I'm developing a public API for people to use in their applications. I'm currently trying to figure out the best way to handle exceptions. For example, the following code snippet throws four different kinds of exceptions:
Signature s = Signature.getInstance("SHA1withRSA"); //NoSuchAlgorithmException
s.initSign(keyChain.getPrivateKey()); //InvalidKeyException
s.update(plainText.getBytes("UTF-8")); //UnsupportedEncodingException
byte[] signature = s.sign(); //SignatureException
String signedData = base64Encoder.encode(signature);
My question is, how do I handle these in the best possible way?
One way I came up with was catching exceptions and throwing a custom exception:
public void signRequest(Request request) throws APISignatureException {
try {
...
Signature s = Signature.getInstance("SHA1withRSA"); //NoSuchAlgorithmException
s.initSign(keyChain.getPrivateKey()); //InvalidKeyException
s.update(plainText.getBytes("UTF-8")); //UnsupportedEncodingException
byte[] signature = s.sign(); //SignatureException
String signedData = base64Encoder.encode(signature);
...
}
catch (Exception e) {
throw new APISignatureException("Failed to create signature", e);
}
}
Is this a good way of handling exceptions for an open API?
It's nearly a reasonable way! I'd say that if you replaced your catch
with a list of specific exceptions, rather than a blanket Exception
, it would be completely defensible.
It would also be quite reasonable to let all four types propagate upwards, though. It depends on what you want. If the user wants to have immediate access to the reason for failure, you might leave the types unaltered and uncaught. If you want this layer of abstraction, where the user just gets a "something went wrong with the signature" type, but can still drill down into the details, then the structure you've got is ideal.
The point is that you're not hiding anything: the original exception is still buried in the new one, and available to the caller.
Catching general Exceptions is usually a bad idea.
You can do this instead (Java 7):
public void signRequest(Request request) throws APISignatureException {
try {
Signature s = Signature.getInstance("SHA1withRSA"); //NoSuchAlgorithmException
s.initSign(keyChain.getPrivateKey()); //InvalidKeyException
s.update(plainText.getBytes("UTF-8")); //UnsupportedEncodingException
byte[] signature = s.sign(); //SignatureException
String signedData = base64Encoder.encode(signature);
}
catch (NoSuchAlgorithmException | InvalidKeyException | UnsupportedEncodingException | SignatureException e) {
throw new APISignatureException("Failed to create signature", e);
}
}
But ask yourself what the client is going to do with this as you're forcing him to still catch your Exception.

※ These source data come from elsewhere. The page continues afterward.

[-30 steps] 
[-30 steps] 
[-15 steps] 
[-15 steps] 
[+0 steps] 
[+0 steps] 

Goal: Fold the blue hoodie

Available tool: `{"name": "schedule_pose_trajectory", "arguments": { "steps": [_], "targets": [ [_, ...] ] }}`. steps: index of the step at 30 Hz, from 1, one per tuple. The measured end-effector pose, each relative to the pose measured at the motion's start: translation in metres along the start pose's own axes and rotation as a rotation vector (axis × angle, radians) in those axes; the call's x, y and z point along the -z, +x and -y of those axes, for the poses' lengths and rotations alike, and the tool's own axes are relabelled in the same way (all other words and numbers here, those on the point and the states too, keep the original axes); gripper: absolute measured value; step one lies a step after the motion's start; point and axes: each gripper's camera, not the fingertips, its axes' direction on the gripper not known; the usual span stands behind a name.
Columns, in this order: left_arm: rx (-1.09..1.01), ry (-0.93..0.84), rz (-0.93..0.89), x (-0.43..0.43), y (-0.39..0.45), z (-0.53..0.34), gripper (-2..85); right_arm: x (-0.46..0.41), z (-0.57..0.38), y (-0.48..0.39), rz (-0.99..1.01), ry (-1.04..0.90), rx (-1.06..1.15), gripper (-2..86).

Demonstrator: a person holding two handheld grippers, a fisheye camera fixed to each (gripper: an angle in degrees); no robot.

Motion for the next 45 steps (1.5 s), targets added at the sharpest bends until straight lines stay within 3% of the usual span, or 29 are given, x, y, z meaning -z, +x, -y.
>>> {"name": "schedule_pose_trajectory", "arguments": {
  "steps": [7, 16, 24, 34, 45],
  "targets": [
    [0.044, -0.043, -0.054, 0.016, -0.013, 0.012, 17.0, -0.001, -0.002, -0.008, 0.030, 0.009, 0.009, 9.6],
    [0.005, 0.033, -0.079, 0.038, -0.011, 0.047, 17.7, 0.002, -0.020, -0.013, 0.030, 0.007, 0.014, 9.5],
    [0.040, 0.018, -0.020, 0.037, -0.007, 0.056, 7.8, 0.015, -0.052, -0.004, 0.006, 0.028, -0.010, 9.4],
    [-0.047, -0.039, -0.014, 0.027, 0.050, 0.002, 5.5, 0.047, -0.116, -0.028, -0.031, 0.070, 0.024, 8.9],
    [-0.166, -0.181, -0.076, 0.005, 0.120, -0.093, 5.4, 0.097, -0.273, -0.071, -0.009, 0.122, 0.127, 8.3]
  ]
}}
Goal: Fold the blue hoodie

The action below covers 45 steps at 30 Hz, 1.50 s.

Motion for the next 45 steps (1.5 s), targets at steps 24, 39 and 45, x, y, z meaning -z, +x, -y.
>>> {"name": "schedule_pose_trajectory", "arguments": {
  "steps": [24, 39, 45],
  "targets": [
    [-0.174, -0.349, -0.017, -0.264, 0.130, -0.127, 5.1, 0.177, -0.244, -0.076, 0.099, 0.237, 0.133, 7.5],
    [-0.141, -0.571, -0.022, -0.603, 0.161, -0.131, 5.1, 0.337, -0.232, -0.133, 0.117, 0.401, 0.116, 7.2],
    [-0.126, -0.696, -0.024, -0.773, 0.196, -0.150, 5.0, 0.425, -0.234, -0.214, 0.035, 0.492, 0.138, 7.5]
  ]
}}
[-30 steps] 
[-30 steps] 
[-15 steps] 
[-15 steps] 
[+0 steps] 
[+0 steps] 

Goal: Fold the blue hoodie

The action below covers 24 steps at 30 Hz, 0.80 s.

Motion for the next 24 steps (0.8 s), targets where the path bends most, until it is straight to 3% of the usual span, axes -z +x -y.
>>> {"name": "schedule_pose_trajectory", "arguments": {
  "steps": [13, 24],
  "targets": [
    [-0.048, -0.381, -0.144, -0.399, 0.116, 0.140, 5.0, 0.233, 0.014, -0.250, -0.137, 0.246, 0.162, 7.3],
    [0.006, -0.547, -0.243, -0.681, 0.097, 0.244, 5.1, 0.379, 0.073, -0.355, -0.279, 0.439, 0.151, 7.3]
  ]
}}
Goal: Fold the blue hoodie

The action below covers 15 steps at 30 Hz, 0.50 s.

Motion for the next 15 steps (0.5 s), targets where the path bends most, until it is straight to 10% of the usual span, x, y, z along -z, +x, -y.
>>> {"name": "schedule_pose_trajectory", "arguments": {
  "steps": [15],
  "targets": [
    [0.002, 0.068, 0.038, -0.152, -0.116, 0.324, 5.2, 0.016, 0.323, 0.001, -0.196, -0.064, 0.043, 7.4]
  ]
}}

If the client shouldn't be concerned because in general this won't go wrong, you can throw an unchecked Exception:
public void signRequest(Request request) {
try {
Signature s = Signature.getInstance("SHA1withRSA"); //NoSuchAlgorithmException
s.initSign(keyChain.getPrivateKey()); //InvalidKeyException
s.update(plainText.getBytes("UTF-8")); //UnsupportedEncodingException
byte[] signature = s.sign(); //SignatureException
String signedData = base64Encoder.encode(signature);
}
catch (NoSuchAlgorithmException | InvalidKeyException | UnsupportedEncodingException | SignatureException e) {
throw new RuntimeException("Failed to create signature", e); // This doesn't need to be explicitly caught
}
}
What I mean is, if the signing goes wrong, there's probably no need for the user to continue his application as if nothing happened by catching your own Exception. He need to change some configuration and run his application again. The RuntimeException
will just propagate until a more general catcher is catching it.